● **Task data**:
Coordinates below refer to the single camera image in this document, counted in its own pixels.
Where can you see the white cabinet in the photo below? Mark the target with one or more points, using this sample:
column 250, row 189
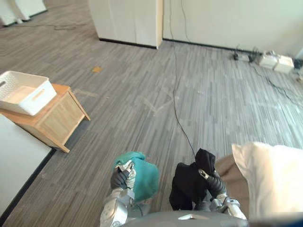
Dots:
column 127, row 22

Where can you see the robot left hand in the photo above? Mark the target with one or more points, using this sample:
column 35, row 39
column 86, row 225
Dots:
column 118, row 180

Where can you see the white furniture base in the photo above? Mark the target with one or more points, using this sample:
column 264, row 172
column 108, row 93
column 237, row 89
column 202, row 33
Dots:
column 20, row 10

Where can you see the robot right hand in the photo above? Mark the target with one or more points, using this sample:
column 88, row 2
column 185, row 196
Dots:
column 214, row 183

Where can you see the wooden bedside table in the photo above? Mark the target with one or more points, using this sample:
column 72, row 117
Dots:
column 50, row 118

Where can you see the grey robot torso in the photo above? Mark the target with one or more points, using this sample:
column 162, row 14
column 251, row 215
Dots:
column 182, row 219

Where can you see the black cloth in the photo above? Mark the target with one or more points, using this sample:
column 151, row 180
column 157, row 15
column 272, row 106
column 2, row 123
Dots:
column 189, row 184

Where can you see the small orange floor scrap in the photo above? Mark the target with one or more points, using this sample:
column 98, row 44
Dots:
column 96, row 69

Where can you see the white box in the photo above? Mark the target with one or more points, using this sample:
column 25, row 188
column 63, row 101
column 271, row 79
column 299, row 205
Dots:
column 283, row 64
column 268, row 59

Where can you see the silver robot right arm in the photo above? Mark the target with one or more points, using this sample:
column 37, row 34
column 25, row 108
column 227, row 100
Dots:
column 228, row 205

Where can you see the white pillow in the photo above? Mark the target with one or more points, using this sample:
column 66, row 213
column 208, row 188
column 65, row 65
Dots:
column 272, row 182

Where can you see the black power adapter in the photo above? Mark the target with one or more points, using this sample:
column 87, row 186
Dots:
column 236, row 56

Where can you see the teal cloth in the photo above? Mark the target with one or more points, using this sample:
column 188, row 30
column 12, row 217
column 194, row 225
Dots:
column 145, row 179

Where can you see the white plastic laundry basket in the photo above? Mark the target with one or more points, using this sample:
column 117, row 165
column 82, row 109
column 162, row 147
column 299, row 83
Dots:
column 22, row 92

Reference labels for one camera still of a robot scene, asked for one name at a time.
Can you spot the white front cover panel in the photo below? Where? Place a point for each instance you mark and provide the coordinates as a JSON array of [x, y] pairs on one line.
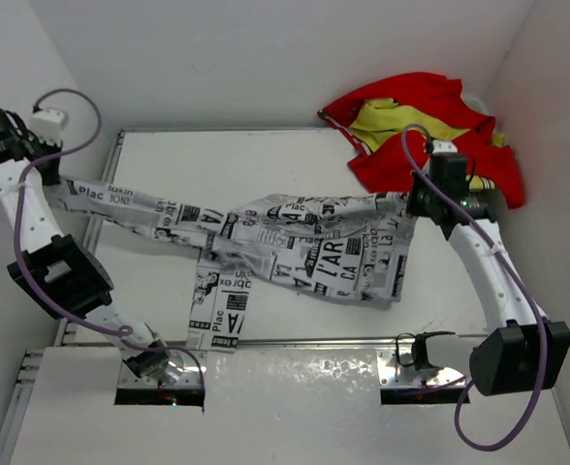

● **Exercise prompt**:
When a picture appears in the material, please pass over it while retyping the rest exactly.

● **Result of the exercise**:
Coordinates below refer to the single camera image in this document, counted in its own pixels.
Where can you see the white cabinet in the photo below? Mark the target with one or more points, using this sample:
column 250, row 189
Dots:
column 127, row 22

Where can you see the robot left hand in the photo above? Mark the target with one or more points, using this sample:
column 35, row 39
column 86, row 225
Dots:
column 118, row 180

Where can you see the white furniture base in the photo above? Mark the target with one or more points, using this sample:
column 264, row 172
column 108, row 93
column 237, row 89
column 202, row 33
Dots:
column 20, row 10

Where can you see the robot right hand in the photo above? Mark the target with one or more points, using this sample:
column 88, row 2
column 185, row 196
Dots:
column 214, row 183

Where can you see the wooden bedside table in the photo above? Mark the target with one or more points, using this sample:
column 72, row 117
Dots:
column 50, row 118

Where can you see the grey robot torso in the photo above? Mark the target with one or more points, using this sample:
column 162, row 14
column 251, row 215
Dots:
column 182, row 219

Where can you see the black cloth in the photo above? Mark the target with one or more points, using this sample:
column 151, row 180
column 157, row 15
column 272, row 106
column 2, row 123
Dots:
column 189, row 184

Where can you see the small orange floor scrap in the photo above? Mark the target with one or more points, using this sample:
column 98, row 44
Dots:
column 96, row 69

Where can you see the white box in the photo above? Mark the target with one or more points, using this sample:
column 25, row 188
column 63, row 101
column 271, row 79
column 299, row 205
Dots:
column 283, row 64
column 268, row 59

Where can you see the silver robot right arm in the photo above? Mark the target with one or more points, using this sample:
column 37, row 34
column 25, row 108
column 227, row 100
Dots:
column 228, row 205

Where can you see the white pillow in the photo above? Mark the target with one or more points, using this sample:
column 66, row 213
column 208, row 188
column 65, row 65
Dots:
column 272, row 182

Where can you see the black power adapter in the photo above? Mark the target with one or more points, using this sample:
column 87, row 186
Dots:
column 236, row 56

Where can you see the teal cloth in the photo above? Mark the target with one or more points, using this sample:
column 188, row 30
column 12, row 217
column 194, row 225
Dots:
column 145, row 179

Where can you see the white plastic laundry basket in the photo above? Mark the target with one or more points, using this sample:
column 117, row 165
column 82, row 109
column 162, row 147
column 299, row 83
Dots:
column 22, row 92

Reference labels for one camera still of a robot scene, asked for one name at a time.
Can you spot the white front cover panel in the photo below? Where? Place a point for each instance you mark and provide the coordinates as a JSON array of [x, y] pairs on one line.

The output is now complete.